### Exercise goal
Go through the data line by line and count the lines that hold "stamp". Reply with the total only.
Top of Material provided
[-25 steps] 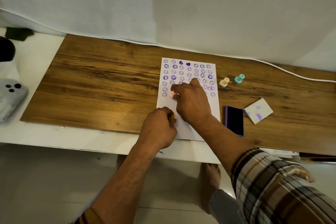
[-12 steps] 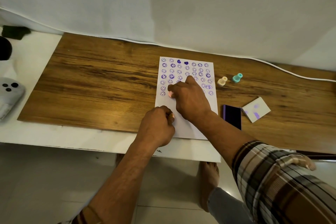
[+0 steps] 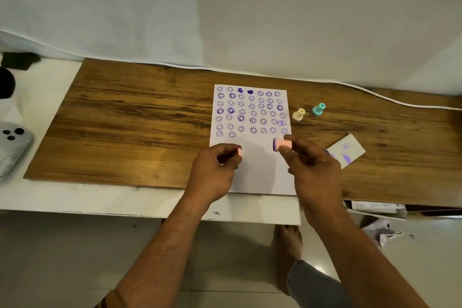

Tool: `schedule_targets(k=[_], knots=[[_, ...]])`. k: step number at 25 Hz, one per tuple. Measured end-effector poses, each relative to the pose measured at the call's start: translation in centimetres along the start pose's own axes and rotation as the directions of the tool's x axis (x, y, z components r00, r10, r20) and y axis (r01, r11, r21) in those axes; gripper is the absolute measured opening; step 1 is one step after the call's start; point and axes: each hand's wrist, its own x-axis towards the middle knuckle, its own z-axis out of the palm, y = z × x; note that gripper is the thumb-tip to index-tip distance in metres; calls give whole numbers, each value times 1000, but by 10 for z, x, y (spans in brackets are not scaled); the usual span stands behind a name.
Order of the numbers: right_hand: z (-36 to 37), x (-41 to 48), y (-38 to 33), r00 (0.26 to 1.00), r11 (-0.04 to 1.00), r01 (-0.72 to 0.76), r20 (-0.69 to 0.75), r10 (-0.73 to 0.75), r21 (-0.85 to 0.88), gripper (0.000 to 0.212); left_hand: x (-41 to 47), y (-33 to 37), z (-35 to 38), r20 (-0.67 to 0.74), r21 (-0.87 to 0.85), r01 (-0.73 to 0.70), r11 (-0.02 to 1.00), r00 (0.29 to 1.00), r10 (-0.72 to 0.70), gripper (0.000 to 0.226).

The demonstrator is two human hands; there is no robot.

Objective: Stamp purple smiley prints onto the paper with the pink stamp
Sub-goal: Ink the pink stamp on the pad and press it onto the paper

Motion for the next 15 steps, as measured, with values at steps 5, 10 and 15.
schedule_targets(k=[5, 10, 15], knots=[[-18, -15, 20, 996, 999, -2, 88, 6, -36, 27, -6, 3, 12, 126, -313, 105, 944, 990, -68, 27], [-15, 1, 28, 984, 997, 71, 167, -65, -29, 35, -7, 3, 26, 177, -307, 119, 944, 982, -66, 27], [-22, 5, 32, 979, 995, 87, 190, -77, -49, 38, -7, 3, 37, 224, -364, 133, 922, 973, -52, 27]])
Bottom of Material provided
### Exercise solution
2